Member of the U.S. House of Representatives from Washington's 2nd district
- In office March 4, 1911 – March 3, 1913
- Preceded by: William Wallace McCredie
- Succeeded by: Albert Johnson

Personal details
- Born: April 13, 1865 Sullivan County, Pennsylvania
- Died: December 24, 1926 (aged 61) Boston, Massachusetts
- Party: Republican

= Stanton Warburton =

American politician

Stanton Warburton (April 13, 1865 – December 24, 1926) was a U.S. Representative from Washington.

==Life==
Born in Sullivan County, Pennsylvania, Warburton moved to Iowa with his parents, who settled in Cherokee in 1868.

He attended the public schools. He was graduated from Cherokee (Iowa) High School in 1884 and from Coe College, Cedar Rapids, Iowa, in 1888. He moved to Tacoma, Washington, in 1888. He studied law and was admitted to the bar in 1889, commencing practice in Tacoma.
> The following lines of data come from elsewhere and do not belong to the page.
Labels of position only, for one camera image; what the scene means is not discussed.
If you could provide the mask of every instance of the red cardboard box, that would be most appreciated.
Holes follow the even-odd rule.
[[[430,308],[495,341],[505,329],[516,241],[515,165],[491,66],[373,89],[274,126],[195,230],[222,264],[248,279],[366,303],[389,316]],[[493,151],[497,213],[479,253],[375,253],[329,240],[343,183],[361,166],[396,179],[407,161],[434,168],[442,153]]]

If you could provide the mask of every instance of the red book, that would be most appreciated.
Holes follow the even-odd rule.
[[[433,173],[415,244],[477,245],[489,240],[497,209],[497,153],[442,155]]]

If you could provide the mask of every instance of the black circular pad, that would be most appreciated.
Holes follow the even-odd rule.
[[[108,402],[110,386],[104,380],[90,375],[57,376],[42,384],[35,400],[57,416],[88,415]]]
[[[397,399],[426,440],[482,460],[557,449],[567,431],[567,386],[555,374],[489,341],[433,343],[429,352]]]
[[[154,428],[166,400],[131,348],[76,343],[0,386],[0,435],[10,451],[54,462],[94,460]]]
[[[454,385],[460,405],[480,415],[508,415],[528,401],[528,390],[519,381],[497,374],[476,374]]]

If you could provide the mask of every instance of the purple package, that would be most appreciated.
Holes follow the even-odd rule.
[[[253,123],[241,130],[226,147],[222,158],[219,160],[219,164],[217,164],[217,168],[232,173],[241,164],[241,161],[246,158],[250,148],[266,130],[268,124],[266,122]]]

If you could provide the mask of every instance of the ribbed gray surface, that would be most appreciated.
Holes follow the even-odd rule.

He served as member of the State senate 1896–1904.

Warburton was elected as a Republican to the Sixty-second Congress (March 4, 1911 – March 3, 1913).
He was an unsuccessful candidate for reelection in 1912 to the Sixty-third Congress, and afterwards resumed the practice of law in Tacoma, Washington.

He died in Boston, Massachusetts, December 24, 1926, and was interred in Mountain View Burial Park, Tacoma, Washington.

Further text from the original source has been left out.